Both technologies have an issuer who creates the credential, a holder who owns and controls it, and a verifier who validates its authenticity and ownership. However, in the case of Soul-bound Tokens, the issuer could be a DAO (Decentralized Autonomous Organization), the verifier could be anyone who can utilize zero-knowledge proof, and the holder is simply an EOA (Externally Owned Account).
Verifiable Credentials are mainly used for verifying identity and credentials, while Soul-bound Tokens use NFT (non-fungible tokens) to demonstrate uniqueness and scarcity, which can be used for credential issuance and digital identity.
When it comes to security, Verifiable Credentials use cryptographic signatures to ensure authenticity and tamper-proofing, while Soul-bound Tokens use NFTs to achieve the same result.

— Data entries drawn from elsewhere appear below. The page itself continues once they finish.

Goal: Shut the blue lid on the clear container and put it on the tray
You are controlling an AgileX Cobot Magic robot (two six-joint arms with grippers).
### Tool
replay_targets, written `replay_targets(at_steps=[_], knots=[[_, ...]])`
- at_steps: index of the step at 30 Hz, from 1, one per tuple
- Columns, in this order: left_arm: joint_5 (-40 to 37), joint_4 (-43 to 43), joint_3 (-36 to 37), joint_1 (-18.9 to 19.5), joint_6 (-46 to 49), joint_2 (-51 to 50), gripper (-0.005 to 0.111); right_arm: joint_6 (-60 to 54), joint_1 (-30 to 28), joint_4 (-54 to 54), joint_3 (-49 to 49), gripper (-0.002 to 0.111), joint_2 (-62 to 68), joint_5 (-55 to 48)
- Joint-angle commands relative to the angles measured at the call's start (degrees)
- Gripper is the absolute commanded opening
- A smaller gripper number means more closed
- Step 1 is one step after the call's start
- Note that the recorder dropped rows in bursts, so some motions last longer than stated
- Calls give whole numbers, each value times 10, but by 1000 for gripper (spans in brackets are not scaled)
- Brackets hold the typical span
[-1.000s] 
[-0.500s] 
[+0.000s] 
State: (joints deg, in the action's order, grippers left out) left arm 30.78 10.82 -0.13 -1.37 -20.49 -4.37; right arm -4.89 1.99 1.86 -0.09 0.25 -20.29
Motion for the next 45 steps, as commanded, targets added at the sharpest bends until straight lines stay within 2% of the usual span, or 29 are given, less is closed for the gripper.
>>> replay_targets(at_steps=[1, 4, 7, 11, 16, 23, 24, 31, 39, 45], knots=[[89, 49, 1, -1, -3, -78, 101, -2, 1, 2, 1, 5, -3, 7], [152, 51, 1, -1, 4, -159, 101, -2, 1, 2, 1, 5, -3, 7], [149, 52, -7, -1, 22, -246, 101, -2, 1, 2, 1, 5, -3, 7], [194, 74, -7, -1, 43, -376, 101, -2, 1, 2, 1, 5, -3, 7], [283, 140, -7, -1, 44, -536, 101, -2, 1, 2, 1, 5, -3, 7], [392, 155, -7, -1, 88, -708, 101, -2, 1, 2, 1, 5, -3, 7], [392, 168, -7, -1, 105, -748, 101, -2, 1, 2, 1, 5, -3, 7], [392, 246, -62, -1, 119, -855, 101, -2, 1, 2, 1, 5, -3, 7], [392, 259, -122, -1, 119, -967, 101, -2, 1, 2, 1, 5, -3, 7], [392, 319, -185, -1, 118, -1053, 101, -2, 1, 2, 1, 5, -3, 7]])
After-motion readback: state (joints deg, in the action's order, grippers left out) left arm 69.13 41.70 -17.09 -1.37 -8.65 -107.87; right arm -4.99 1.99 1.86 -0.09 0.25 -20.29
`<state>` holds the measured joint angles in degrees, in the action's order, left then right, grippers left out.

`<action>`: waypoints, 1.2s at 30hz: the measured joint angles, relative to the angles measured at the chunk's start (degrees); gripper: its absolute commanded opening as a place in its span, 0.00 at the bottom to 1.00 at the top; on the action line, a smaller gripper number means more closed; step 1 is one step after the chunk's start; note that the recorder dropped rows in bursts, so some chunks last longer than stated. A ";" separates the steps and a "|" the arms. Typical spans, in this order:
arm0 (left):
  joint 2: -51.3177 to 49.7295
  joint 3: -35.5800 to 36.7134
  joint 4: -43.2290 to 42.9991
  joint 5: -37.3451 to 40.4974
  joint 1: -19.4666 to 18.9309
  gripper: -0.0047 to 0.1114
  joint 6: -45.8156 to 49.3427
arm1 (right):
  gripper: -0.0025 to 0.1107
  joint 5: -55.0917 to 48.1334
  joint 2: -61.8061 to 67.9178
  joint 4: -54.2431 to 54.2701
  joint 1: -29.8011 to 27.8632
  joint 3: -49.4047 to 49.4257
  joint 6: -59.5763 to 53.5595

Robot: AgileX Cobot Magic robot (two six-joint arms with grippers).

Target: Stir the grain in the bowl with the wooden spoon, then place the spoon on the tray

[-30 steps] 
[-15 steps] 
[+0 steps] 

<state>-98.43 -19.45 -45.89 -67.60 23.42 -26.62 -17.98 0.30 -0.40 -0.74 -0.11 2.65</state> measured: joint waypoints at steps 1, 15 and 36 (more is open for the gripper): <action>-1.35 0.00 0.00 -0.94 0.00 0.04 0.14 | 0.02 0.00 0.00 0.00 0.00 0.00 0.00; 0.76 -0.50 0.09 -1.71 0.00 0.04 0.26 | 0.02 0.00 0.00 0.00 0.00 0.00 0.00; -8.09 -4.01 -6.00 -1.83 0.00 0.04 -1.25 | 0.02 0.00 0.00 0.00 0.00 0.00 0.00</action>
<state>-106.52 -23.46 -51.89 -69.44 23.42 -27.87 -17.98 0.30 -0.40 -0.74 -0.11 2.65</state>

Although Verifiable Credentials are associated with standards like the W3C's Verifiable Credentials specification, Soul-bound Tokens are still in the process of developing a standard specification (PS: Awesome Soulbound Tokens)
As blockchain technology continues to advance, solutions like Verifiable Credentials and Soul-bound Tokens will be crucial in enabling decentralized and self-sovereign identity. Understanding how they fit into the trust triangle is a vital step toward achieving a more secure and equitable digital future.